TYTUŁ: POCZĄTEK
AUTOR: DAN BROWN
CYKL: ROBERT LANGDON (tom V)
WYDAWNICTWO : SONIA DRAGA
Tytuł oryginału: Orgin
Data wydania: 7 października 2017
ISBN :9788381101431
Liczba stron: 576
Profesorze Langdonie tęskniłam! Czekałam 4 lata na kolejną przygodę pełną sztuki, konspiracji i odwiecznej walki nauki z religią. Muszę uczciwie przyznać, że kiedy Dan Brown wydaje nową książkę czuję jakbym spotykała się ze starym przyjacielem, w końcu profesor Langdon zabrał mnie w tyle miejsc, gdzie razem odkrywaliśmy tajemnice świata. I choć uważam, że "Początek" jest najsłabszą częścią, i tak- jest równie schematyczna jak poprzednie, a Dan Brown nie jest literackim geniuszem to i tak gorąco polecam. Jego fenomen to jego wiedza i to w jaki sposób nam ją przekazuje, jak sprawia, że historia, nauka i religia stają się tak szalenie ciekawe, że nie sposób oderwać się od powieści. Jego fenomen to fakt, że czytając jego książki pozwalam sobie na moment zapominać, że to jedynie fikcja i wierzyć w tak misternie wykreowane tajemnice. I wreszcie mój osobisty fenomen Dana Browna to jak genialnie łączy naukę z religią, zmusza mnie do refleksji i na długo pozostaje w pamięci.
FABUŁA:
"Skąd pochodzimy?
Dokąd zmierzamy?"
Każdy kto miał do czynienia z twórczością Dana Browna, czy to przy okazji czytania czy oglądania którejś z filmowych adaptacji jego dzieł, doskonale zna schemat na jakim opiera się każda powieść o najbardziej znanym na świecie profesorze ikonografii. Nie inaczej jest w przypadku "Początku". Były student naszego profesora , zagorzały ateista i niezwykle utalentowany naukowiec ma do przekazania światu przełomowe odkrycie, które w konsekwencji ma zachwiać fundamentami największych religii świata. Ale spokojnie przerabialiśmy już potomków Chrystusa, Iluminatów i plagę zapobiegającą przeludnieniu planety, więc czemu tym razem nie obalić religii?
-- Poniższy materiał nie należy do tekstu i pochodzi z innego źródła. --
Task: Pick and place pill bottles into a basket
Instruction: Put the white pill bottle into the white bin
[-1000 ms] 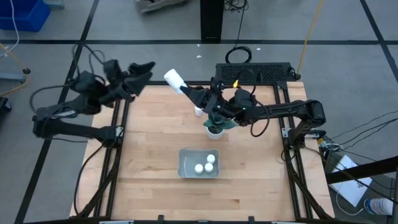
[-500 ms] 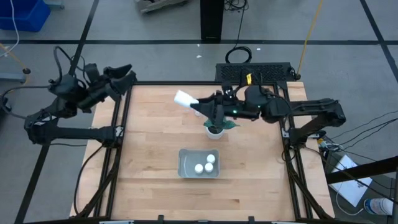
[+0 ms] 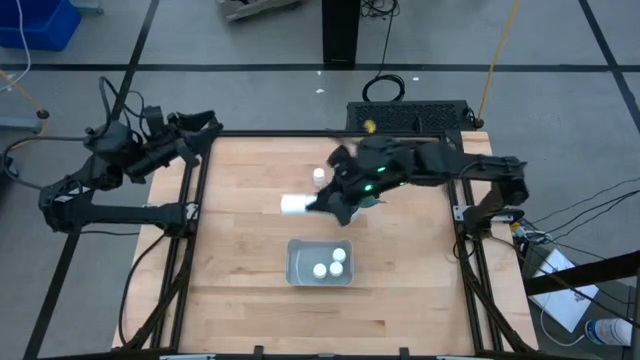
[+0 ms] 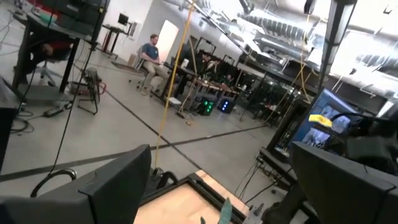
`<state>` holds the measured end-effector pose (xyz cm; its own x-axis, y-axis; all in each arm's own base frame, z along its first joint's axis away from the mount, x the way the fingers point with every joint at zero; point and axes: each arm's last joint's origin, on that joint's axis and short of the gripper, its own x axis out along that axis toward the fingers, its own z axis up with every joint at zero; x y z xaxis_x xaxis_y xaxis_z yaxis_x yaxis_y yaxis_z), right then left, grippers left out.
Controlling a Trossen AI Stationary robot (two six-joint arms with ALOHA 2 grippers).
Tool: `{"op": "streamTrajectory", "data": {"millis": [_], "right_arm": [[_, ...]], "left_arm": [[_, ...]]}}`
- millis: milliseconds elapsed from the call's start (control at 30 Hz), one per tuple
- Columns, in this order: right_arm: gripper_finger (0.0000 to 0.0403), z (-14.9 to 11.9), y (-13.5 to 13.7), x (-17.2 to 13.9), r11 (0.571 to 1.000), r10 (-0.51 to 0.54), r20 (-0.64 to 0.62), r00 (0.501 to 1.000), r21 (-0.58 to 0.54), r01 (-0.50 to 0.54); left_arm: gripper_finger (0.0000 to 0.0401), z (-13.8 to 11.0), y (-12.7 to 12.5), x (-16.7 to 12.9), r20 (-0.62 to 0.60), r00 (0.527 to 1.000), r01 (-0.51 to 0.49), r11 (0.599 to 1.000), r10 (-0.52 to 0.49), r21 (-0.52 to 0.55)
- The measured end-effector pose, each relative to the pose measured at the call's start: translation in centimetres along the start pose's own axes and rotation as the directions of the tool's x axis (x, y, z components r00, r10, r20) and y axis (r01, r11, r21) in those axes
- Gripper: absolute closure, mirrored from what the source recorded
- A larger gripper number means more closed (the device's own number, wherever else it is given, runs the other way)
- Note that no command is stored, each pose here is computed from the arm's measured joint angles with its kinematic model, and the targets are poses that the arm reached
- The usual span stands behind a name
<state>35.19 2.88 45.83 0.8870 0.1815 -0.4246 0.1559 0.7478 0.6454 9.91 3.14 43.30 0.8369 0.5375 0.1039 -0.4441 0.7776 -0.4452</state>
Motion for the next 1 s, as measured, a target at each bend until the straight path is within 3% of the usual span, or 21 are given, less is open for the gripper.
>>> {"op": "streamTrajectory", "data": {"millis": [133,300,533,867,1000], "right_arm": [[0.0255,-0.9,-0.8,3.0,0.999,-0.005,-0.193,0.981,0.035,0.012],[0.0255,-2.2,-2.2,5.9,0.994,-0.048,-0.390,0.920,0.074,0.084],[0.0255,-4.9,-5.7,9.0,0.936,-0.209,-0.630,0.748,0.092,0.339],[0.0255,-7.8,-9.1,13.5,0.862,-0.315,-0.746,0.586,0.033,0.506],[0.0255,-8.4,-10.0,14.7,0.843,-0.365,-0.746,0.558,-0.011,0.537]], "left_arm": [[0.0011,-0.2,0.1,0.0,-0.022,1.000,-0.009,1.000,0.009,0.006],[0.0011,-0.5,0.2,0.0,-0.054,0.998,-0.022,1.000,0.023,0.011],[0.0011,-1.0,0.4,-0.1,-0.106,0.994,-0.025,1.000,0.027,0.017],[0.0011,-1.6,0.5,0.2,-0.158,0.986,-0.041,0.999,0.046,0.036],[0.0011,-1.9,0.6,0.4,-0.184,0.981,-0.048,0.997,0.057,0.052]]}}
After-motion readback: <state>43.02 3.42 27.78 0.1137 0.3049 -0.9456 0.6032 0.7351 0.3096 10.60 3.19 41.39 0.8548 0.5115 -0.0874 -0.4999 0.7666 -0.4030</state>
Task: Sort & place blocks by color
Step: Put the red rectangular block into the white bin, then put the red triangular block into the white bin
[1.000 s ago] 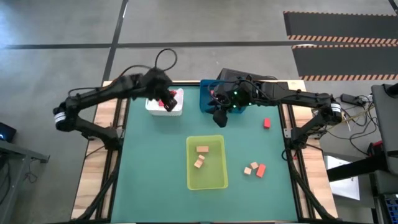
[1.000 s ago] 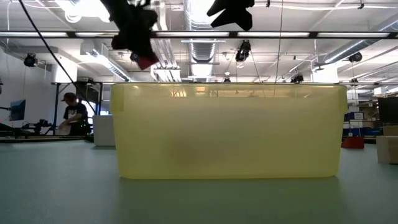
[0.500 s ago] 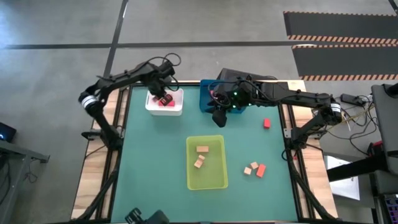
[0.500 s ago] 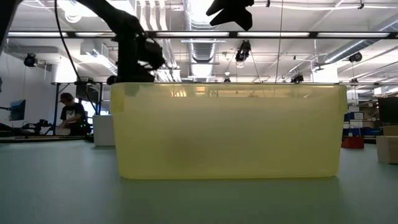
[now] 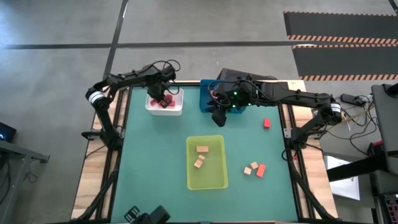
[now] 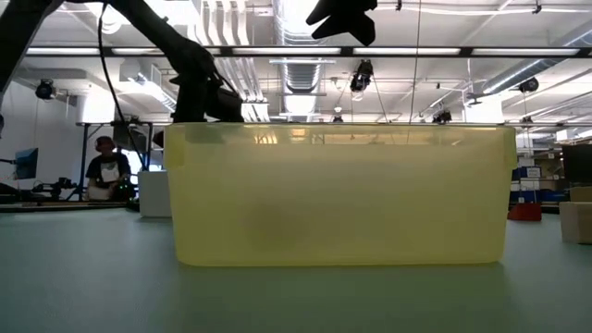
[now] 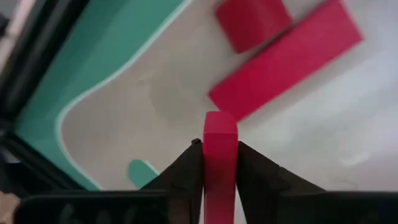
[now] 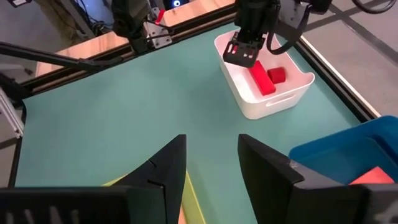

Edmond Kirsch planuje podzielić się swoim odkryciem, w Muzeum Guggenheima (jeśli nie znacie tego miejsca- koniecznie je wygooglujcie- robi wrażenie!) podczas specjalnego wystąpienia, które ma być transmitowane na żywo w internecie.
Zastanawialiście się, kiedyś skąd pochodzimy? Teoria ewolucji wyjaśnia jak z jeden małej komórki ewoluowaliśmy do homo sapiens, ma ona jednak jeden nie wyjaśniony do tej pory element. Jak z bulionu pierwotnego, z którego składała się Ziemia, w którym nie było życia powstała owa żywa komórka? Bóg? A może nauka w końcu znalazła na to wyjaśnienie? I dokąd zmierza ludzkość? Gdzie i czy będziemy za kilka set lat?
Edmon Kirsch zdaje się znać odpowiedzi na te pytania, jednak jak możecie się domyśleć, coś lub ktoś przeszkodzi mu w wyjawieniu światu prawdy.
I jak również możecie się domyśleć, nie kto inny jak profesor Landgon bierze na swoje barki dotarcie do prawdy. Czegoś jeszcze brakuje do schematu powieści Browna? Oczywiście, bo czym byłby przygody profesora bez pięknej kobiety u boku. Tym razem Dan Brown nie miał zamiaru się ograniczać, i jako towarzyszkę wybrał naszemu bohaterowi, zjawiskową Ambrę Vidal, dyrektorkę muzeum oraz... przyszłą królową Hiszpanii.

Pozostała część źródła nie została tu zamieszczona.